The good side of social media:

Being a part of a global yoga community – Within minutes on our high-tech phones, we can now access anything imaginable. We can seamlessly communicate with people living in different cities, towns and countries with complete ease! Social media allows us to connect with fellow yogis from everywhere! Every day we can see a diverse range of new perspectives, styles, and techniques. This exposure expands our existing knowledge and keeps our personal yoga journeys fresh and inspiring.

Virtual yoga classes – Social media has completely taken over how we take classes and how accessible classes now are for people. Yoga instructors use social media to help promote themselves and their classes. Most yoga teachers and studios now offer live-streamed or pre-recorded classes. Instead of facing the potential trials and tribulations of searching for new classes in your area. We can now take yoga classes from home via links on Facebook and Instagram accounts.

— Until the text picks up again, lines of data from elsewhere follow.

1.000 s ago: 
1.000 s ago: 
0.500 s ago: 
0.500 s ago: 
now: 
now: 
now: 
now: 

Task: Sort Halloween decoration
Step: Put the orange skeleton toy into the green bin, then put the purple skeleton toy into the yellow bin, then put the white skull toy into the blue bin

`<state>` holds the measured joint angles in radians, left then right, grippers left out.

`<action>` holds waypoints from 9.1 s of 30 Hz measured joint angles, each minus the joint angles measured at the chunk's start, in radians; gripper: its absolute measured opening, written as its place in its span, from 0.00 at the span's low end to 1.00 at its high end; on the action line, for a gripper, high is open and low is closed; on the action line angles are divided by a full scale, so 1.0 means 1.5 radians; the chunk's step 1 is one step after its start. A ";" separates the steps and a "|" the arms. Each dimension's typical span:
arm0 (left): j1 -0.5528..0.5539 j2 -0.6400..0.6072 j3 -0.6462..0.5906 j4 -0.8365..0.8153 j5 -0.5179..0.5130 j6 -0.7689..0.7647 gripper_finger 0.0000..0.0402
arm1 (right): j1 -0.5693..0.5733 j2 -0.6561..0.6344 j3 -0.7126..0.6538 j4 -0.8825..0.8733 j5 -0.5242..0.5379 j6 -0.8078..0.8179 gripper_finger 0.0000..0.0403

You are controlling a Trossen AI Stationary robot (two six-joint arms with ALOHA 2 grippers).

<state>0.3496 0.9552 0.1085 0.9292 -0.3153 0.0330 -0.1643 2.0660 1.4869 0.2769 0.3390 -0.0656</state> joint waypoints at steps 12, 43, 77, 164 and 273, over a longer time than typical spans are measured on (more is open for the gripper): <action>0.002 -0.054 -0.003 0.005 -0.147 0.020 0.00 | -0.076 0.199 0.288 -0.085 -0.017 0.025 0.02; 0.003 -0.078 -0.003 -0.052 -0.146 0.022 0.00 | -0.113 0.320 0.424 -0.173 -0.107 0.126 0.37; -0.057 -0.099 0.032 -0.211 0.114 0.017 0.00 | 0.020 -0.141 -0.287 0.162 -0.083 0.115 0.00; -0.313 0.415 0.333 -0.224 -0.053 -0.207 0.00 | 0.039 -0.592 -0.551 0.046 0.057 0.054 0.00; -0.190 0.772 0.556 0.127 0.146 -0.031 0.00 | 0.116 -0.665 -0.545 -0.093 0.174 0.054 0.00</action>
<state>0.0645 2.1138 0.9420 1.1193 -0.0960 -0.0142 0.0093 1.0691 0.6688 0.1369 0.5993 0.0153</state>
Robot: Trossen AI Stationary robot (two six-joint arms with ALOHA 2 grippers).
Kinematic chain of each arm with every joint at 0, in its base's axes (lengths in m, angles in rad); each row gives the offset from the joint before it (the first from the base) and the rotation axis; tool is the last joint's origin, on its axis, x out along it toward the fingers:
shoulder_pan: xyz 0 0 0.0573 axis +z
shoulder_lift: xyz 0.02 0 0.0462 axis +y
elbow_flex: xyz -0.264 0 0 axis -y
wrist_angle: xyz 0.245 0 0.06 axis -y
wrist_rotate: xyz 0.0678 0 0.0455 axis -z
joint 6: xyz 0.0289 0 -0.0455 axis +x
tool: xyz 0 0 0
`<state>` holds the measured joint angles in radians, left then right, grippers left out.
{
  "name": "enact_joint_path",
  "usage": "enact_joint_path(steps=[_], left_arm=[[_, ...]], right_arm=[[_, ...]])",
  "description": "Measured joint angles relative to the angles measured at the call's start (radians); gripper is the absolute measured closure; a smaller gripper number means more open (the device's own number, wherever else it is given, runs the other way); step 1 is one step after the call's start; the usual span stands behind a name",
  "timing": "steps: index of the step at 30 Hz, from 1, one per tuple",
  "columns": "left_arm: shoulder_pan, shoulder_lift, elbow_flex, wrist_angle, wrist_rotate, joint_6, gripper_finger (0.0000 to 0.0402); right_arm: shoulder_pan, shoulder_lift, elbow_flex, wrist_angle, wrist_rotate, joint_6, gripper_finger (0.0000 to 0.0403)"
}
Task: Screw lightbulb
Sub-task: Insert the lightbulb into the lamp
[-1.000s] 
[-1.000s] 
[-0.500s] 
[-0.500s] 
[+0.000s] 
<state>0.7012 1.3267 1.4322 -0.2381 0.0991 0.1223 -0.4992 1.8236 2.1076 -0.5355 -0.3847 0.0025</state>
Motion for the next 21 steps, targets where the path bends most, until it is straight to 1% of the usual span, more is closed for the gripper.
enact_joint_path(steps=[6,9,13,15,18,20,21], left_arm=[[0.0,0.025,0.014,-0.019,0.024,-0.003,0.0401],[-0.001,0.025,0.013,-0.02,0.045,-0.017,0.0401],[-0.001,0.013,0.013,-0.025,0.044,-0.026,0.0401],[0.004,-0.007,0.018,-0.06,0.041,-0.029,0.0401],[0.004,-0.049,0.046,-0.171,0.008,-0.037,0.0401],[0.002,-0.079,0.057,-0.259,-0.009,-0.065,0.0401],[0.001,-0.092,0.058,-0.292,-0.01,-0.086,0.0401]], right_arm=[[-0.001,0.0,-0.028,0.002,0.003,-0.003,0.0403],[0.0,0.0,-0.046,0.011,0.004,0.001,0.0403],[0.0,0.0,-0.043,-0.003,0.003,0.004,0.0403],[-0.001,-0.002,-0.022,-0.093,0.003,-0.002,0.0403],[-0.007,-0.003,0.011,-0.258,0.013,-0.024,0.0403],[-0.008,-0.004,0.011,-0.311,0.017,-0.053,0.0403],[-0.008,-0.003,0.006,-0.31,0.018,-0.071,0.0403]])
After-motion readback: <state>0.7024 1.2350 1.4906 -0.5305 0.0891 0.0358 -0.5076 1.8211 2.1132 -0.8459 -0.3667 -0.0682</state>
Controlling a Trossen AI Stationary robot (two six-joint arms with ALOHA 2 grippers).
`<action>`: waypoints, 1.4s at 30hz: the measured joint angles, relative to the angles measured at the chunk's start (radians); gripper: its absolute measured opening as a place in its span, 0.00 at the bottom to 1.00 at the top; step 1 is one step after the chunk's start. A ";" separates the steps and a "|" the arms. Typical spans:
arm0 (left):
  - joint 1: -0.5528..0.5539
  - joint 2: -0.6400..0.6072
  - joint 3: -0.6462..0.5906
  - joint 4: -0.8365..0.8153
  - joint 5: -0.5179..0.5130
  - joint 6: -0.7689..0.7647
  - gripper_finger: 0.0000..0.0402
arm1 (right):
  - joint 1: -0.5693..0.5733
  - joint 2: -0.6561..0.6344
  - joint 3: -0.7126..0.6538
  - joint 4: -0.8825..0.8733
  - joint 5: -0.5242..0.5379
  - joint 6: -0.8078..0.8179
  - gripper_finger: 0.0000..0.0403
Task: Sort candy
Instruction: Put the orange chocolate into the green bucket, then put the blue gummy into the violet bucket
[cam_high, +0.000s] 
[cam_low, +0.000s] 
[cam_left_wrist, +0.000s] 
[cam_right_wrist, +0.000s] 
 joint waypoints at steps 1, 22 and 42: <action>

An inclusive space for expression – Social media offers us the chance to tell our personal and unique experiences with yoga. It is a platform where we express ourselves authentically. Yoga communities can be inviting, cheerful and accepting of everyone’s personal yoga journey. We can connect with similar mindsets. Mindful sharing can cultivate a sense of vulnerability, promote self-reflection, and deepen our connection to ourselves and the yoga community.

The bad side of social media:

Lack of class diversity – The accessibility of online classes can sound like a golden opportunity. However, it can also be a burden in itself. With the yoga industry online being predicated by social media following, it means many quality practitioners are underappreciated and lack the exposure to help grow their classes. The more popular social media accounts often times take an overwhelming amount of interested potential yogis due to their popularity instead of what they’re teaching. It means the heavy focus of classes online can be tailored towards a few forms of yoga. Whilst neglecting other forms of yoga practices taught by lesser known yoga instructors.

Oversexualisation of yoga – Not everything posted online related to yoga, focuses on the true essence of yoga. Yoga has in some ways become manipulated into a sexual fantasy. There is an uncomfortable amount of focus on tv shows, movies and now social media accounts on making yogis and yoga clothing as sexual as possible. And people know that and use it to their advantage. There are endless amount of accounts on social media who use ‘yoga’ as an decoy to do provocative stretches to gain followers and attention. Yoga is about the physical, mental and spiritual benefits we can gain from it and not a ploy to gain followers on Instagram.

Less in-person yoga classes – Fortunately, online classes can help resolve geographical limitations for those interested in classes. On the other hand, less people may start going to actual classes in person. There can be a motivating/welcoming feeling sometimes when physically engaging in a yoga class with others. An online class is usually performed alone but when you’re at a class with people you see often. You make friends, physically socialise with others during the week and the teacher is there first-hand to help you with your poses and techniques. With how easy online classes can be, there are so many things you miss out from not being physically at a class.

Final statements:

Although we may prefer a world without social media sometimes. Where being more mindful/being more present is concerned, social media is here to stay. Instead of viewing social media as a tool that destroys all peace. A more optimistic approach should look towards how we can improve our yoga practice development and mindfulness through social media. Including, doing things like joining yoga communities and learning about yoga discussions online, to share techniques and advice with each other.